JMSDF Shikinami (DD-106)

Placeholder space due to lack of English-language content on the JMSDF Shikinami - the information on her IJN predecessor fills this for now.

IJN Shikinami(敷波)

(Confirmed by Hideaki Anno that Asuka's Rebuild name, Asuka Shikinami Langley, actually comes from the post-war destroyer Shikinami, not from the Imperial Navy vessel. However, it is assumed that the Ayanami-class destroyer has the same Kanji in its name.)

IJN Shikinami

Shikinami was a Type-II Fubuki class destroyer, the same model as the Ayanami. Although she was completed and commissioned before the Ayanami, she was ordered later, and construction on her began a full six months later, which is why her subclass is named "Ayanami" and not "Shikinami". Like all Fubuki-class vessels, she possessed armament and performance well ahead of other destroyers of her time.

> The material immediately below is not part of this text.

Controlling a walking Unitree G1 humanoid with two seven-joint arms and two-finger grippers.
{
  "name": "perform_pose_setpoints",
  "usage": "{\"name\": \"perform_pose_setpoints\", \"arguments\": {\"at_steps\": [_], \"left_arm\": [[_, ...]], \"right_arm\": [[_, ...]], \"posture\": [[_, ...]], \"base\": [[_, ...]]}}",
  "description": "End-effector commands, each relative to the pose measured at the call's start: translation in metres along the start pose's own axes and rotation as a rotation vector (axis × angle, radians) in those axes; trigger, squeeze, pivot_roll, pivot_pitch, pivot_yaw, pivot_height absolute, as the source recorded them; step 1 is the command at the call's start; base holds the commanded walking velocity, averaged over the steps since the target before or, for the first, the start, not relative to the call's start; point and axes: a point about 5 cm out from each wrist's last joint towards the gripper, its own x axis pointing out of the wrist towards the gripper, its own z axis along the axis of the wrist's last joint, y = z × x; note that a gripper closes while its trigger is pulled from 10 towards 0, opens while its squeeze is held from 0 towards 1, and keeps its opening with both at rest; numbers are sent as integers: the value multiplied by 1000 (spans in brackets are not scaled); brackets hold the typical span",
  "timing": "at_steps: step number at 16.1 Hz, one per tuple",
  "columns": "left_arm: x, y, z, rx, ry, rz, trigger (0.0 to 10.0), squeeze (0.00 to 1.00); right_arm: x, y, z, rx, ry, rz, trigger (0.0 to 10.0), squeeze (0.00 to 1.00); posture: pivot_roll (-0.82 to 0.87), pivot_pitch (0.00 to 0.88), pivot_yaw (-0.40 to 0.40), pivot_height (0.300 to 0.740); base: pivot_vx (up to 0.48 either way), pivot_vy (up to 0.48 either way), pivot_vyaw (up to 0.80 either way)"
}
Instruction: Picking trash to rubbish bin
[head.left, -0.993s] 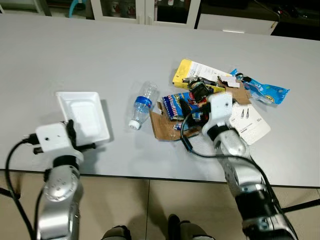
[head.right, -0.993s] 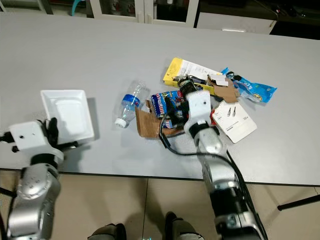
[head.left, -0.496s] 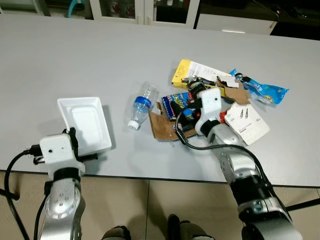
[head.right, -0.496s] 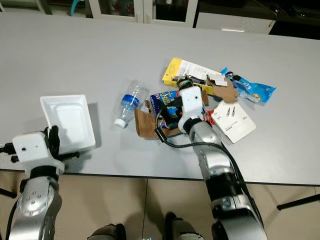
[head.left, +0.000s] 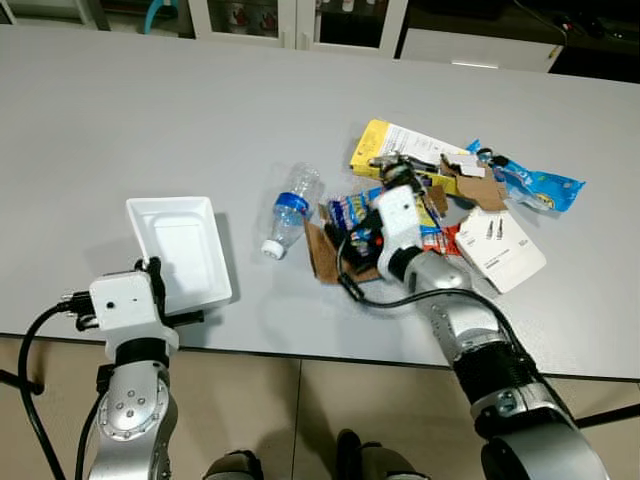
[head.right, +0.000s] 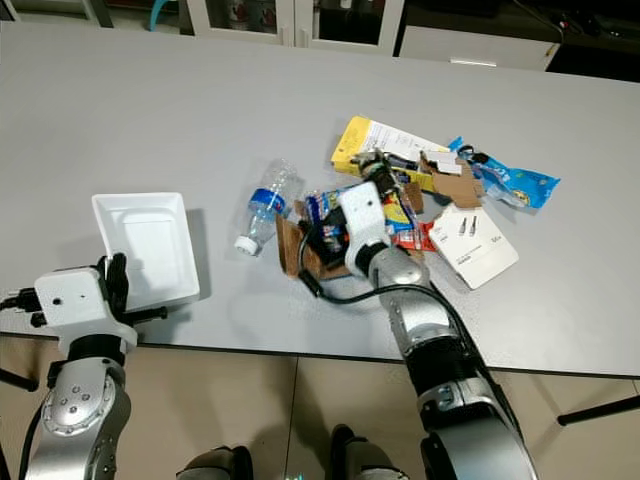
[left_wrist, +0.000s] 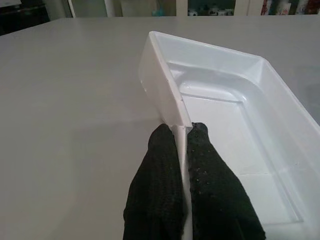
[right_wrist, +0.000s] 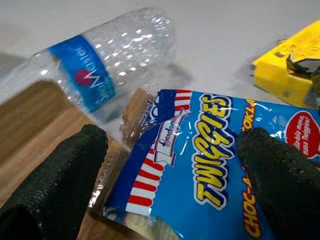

Along with Ayanami, Isonami and Uranami, she was assigned to Destroyer Division 19 of the Japanese 2nd Fleet in 1941, and served as an escort in Admiral Yamamoto's main fleet during the Battle of Midway. She survived the Second Battle of Guadalcanal(In which Ayanami and Kirishima were lost) and allied air attacks during the Battle of the Bismarck Sea. She continued serving in escort duties until she was torpedoed and sunk by the submarine USS Growler (SS-215) on 12 September 1944.

Although Asuka's Rebuild incarnation was named after the Shikinami's Ayanami-class namesake, the Kanji used are different. The "Shiki" in Asuka Shikinami stands for "ceremony" rather than for "spreading".

JMSDF Makinami (DD-112)

Last of the Ayanami-class destroyers.

IJN Makinami(巻波)

(Correction - not actually the namesake of Mari Illustrious Makinami, because Mari is named after the post-war Ayanami class destroyer Makinami. Same case as Rei Ayanami and Asuka Shikinami in Rebuild. Confirmed by Anno himself.)

Makinami was a Yugumo-class destroyer, her name meaning "overflowing waves". Makinami escorted the battleships Kongo and Haruna and heavy cruisers Maya and Myoko in the shelling of Henderson Field during the Guadalcanal campaign, running numerous transport runs to the island. She was sunk by torpedoes and gunfire during the battle of Cape St. George on 24-25 November 1943.



Character Namesakes (Non-Japanese Naval Vessels)

USS Langley(CV-1)

USS Langley

(Namesake of Asuka and her father Langley)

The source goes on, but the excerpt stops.